Because your control is limited it would be a long process – encourage the janitor to start a relationship with people above him in the chain of command, adjusting his emails so he doesn’t come across as an introverted psychopath; enroll him in relevant training programs; and, when the time is right, eject the current captain out of the airlock.
While you’re free to make your own goals, the station you inhabit has a purpose. It’s terraforming the alien world it’s stationed above. The aliens are long dead but your scientists can unearth artifacts they can bring up to the ship.
Each artifact is a mystery box until you get it into the station’s lab. “You could open one of these boxes and an alien virus reverts everyone to neanderthals or makes everyone highly aggressive,” Yeates explains. “There’s also things that don’t directly affect the crew, you might find a whole cache of advanced weapons.” This means, if members of your crew are unhappy the introduction of a large cache of alien weapons could lead to a potential mutiny.

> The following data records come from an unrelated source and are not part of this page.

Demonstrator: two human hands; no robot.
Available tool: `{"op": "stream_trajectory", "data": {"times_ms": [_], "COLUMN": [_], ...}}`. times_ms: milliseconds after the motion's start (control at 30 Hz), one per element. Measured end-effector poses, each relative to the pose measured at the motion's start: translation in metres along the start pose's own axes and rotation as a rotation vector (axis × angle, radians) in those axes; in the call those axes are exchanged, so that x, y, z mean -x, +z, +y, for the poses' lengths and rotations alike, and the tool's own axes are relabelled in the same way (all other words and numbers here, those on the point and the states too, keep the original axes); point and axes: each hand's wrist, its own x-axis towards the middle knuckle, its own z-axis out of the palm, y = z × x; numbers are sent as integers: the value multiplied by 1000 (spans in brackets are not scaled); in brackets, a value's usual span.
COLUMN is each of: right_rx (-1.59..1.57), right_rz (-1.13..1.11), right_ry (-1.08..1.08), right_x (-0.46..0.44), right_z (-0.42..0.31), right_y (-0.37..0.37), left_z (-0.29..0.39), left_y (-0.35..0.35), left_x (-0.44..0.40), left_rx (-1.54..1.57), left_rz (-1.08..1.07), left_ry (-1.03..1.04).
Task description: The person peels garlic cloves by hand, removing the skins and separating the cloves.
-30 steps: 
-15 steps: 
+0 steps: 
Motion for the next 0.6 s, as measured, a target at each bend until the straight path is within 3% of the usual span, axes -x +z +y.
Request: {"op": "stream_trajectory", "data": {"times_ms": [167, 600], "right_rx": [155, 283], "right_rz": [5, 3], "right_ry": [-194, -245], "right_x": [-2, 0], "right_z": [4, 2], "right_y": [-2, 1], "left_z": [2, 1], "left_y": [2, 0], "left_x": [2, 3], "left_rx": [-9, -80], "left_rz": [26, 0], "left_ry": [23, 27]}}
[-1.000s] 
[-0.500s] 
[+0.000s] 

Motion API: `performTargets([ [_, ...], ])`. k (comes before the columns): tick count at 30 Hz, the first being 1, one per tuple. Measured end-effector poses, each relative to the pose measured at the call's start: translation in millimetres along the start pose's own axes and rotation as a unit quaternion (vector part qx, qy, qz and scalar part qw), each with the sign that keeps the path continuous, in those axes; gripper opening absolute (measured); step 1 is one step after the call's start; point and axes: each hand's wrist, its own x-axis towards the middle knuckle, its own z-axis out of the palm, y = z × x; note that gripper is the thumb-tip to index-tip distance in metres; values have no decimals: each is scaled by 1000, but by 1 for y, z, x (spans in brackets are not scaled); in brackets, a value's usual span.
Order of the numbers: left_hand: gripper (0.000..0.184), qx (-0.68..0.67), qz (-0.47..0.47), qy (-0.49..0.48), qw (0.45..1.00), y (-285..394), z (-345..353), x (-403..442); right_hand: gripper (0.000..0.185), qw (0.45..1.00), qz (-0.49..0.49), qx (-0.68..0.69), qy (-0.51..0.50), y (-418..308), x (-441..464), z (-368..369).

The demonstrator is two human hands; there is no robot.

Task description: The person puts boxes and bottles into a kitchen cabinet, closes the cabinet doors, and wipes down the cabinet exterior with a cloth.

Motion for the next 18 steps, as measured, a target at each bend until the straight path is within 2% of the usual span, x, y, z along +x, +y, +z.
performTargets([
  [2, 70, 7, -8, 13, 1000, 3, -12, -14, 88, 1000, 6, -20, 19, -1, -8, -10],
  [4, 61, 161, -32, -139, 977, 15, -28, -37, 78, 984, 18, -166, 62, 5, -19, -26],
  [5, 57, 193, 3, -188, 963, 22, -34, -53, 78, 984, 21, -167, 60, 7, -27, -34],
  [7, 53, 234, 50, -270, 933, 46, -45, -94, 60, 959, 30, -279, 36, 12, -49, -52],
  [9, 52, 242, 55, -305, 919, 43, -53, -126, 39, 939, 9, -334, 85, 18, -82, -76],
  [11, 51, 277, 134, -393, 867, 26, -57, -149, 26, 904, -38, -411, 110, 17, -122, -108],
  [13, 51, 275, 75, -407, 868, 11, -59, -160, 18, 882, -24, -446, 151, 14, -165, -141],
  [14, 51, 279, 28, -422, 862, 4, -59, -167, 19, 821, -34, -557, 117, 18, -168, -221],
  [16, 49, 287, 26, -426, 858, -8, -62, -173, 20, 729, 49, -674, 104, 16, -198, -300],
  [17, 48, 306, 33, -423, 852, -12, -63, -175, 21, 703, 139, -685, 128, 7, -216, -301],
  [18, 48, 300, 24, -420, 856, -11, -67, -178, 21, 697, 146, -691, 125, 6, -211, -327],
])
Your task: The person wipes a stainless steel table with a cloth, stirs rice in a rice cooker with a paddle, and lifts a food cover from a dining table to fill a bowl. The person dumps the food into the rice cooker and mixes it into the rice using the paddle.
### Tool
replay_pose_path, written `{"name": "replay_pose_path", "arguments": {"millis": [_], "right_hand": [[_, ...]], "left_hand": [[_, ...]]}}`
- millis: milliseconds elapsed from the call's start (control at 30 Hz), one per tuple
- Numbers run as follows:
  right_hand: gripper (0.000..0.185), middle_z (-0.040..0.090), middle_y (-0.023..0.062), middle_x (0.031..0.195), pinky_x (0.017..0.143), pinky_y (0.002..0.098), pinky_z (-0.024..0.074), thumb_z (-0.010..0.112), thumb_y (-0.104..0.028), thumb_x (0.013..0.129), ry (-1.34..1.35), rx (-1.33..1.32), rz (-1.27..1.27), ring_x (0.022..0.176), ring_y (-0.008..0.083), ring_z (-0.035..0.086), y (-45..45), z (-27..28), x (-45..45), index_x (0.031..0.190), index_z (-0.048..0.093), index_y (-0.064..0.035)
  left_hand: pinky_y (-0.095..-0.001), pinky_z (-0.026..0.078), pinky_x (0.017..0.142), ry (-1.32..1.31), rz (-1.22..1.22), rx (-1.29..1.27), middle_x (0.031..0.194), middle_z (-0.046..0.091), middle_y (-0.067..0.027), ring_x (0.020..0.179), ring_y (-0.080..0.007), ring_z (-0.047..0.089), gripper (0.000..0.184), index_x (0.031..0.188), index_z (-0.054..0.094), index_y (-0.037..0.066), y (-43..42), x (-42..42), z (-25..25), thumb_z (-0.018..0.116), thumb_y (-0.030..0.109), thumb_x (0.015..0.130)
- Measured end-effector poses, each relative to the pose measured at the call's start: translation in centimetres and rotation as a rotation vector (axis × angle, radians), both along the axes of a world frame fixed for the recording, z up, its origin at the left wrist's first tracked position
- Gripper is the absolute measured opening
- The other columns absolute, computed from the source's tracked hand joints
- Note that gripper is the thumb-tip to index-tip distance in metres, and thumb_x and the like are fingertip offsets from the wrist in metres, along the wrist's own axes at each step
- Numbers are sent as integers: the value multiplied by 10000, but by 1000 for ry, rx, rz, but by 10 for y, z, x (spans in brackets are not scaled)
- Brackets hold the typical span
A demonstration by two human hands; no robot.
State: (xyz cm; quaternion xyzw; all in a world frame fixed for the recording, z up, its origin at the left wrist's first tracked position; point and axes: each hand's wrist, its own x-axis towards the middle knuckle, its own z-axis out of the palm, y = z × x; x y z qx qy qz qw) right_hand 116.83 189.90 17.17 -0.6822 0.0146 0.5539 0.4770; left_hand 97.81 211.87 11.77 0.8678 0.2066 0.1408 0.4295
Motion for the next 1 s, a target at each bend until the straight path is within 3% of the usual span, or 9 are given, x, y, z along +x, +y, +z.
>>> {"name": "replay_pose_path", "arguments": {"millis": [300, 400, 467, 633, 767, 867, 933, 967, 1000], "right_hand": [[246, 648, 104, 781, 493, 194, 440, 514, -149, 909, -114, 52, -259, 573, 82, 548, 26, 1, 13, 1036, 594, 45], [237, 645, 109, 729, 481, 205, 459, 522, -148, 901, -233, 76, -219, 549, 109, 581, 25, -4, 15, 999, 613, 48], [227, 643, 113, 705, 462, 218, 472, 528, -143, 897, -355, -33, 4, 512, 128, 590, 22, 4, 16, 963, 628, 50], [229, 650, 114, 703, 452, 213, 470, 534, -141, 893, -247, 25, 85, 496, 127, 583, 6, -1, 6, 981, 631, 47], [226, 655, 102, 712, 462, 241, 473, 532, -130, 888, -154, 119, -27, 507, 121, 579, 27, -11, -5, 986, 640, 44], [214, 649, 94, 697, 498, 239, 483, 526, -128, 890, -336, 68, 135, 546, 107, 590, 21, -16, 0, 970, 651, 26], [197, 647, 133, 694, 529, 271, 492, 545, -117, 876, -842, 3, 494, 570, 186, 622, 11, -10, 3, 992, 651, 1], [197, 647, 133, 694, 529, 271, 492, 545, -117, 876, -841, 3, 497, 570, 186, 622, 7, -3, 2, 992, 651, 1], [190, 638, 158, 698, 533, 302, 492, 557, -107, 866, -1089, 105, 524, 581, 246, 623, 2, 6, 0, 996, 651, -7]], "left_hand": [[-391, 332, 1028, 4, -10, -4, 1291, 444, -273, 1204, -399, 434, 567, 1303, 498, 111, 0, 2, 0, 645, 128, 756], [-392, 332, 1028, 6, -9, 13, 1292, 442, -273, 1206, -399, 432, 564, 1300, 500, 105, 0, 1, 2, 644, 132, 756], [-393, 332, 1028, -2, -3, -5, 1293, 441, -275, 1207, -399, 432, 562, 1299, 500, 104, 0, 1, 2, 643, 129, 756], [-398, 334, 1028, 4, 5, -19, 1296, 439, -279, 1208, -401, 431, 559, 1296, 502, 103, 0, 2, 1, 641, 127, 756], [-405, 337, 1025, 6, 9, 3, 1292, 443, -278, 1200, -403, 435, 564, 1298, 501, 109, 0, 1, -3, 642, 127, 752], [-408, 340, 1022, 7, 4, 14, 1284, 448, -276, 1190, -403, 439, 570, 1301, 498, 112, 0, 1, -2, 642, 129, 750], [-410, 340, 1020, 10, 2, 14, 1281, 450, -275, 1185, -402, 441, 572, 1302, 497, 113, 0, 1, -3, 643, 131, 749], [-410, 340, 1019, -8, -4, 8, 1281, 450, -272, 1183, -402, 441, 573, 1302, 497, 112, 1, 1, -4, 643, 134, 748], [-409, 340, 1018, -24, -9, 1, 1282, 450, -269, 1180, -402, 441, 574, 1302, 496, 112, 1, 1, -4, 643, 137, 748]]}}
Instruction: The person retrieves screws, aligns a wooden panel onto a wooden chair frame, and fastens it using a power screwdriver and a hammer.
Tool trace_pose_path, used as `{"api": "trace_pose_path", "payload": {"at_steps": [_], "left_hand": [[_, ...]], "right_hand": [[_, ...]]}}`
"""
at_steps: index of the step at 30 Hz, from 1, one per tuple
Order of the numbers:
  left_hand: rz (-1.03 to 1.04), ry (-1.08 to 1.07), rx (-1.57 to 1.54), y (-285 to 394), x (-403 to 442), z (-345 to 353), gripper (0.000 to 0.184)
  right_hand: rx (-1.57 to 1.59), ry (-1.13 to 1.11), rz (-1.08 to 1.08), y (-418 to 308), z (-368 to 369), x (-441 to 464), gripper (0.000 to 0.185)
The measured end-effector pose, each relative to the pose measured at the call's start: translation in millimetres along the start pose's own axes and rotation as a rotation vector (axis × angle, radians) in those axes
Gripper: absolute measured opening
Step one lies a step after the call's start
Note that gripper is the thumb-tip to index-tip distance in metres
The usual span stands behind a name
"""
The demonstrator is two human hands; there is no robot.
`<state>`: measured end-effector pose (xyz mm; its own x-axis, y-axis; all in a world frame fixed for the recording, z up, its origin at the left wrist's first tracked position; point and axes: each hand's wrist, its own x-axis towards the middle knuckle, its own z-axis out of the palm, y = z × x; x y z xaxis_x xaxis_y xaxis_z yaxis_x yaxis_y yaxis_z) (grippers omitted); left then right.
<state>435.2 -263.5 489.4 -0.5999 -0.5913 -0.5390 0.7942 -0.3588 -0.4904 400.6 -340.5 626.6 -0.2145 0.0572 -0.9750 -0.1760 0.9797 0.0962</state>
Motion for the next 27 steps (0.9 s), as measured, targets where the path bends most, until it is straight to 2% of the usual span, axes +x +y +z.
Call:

Yeates hopes you’ll care when a disgruntled chef goes on a rampage because you’ll have a relationship with every NPC she harms. “The team you start off with in Human Orbit is probably going to be a little less than 20. I want them to be a team you identify with, they’ve got these in-depth personalities so I want the player to spend time with a few NPCs to begin with so they understand the complexity, how much of a personality they have, and learn to care for them.” The number will then increase to around about 100. “There’s this guy, Robin Dunbar, who suggested that’s the limit to the number of people you can maintain a meaningful relationship with,” Yeates explains.
Yeates hopes this will discourage you from venting the airlock at the first opportunity but he’s not going to stop you from doing that. “You can suck people out the airlock, poison all their food, put space heroin in the red food colouring of octopus cookies. You can do that and it’s entirely valid.”
Autelia hope have Human Orbit completed for Spring 2015 but that won’t mark the end of its development, it’s shipping with extensive mod tools. You’ll be able to add yourself into the game easily by taking the same personality test the crew are based on. You could also mod in whole new systems for the game: with a fishbowl filled with intelligent AI, think of the fun you could have with new items and alien viruses. You could make people lose their memory and forget their role on the ship or have a virus that makes people incredibly horny, a food that makes someone speak in an unknown language. The Steam Workshop’s mod collection’s going to look like an archive of the best of Star Trek.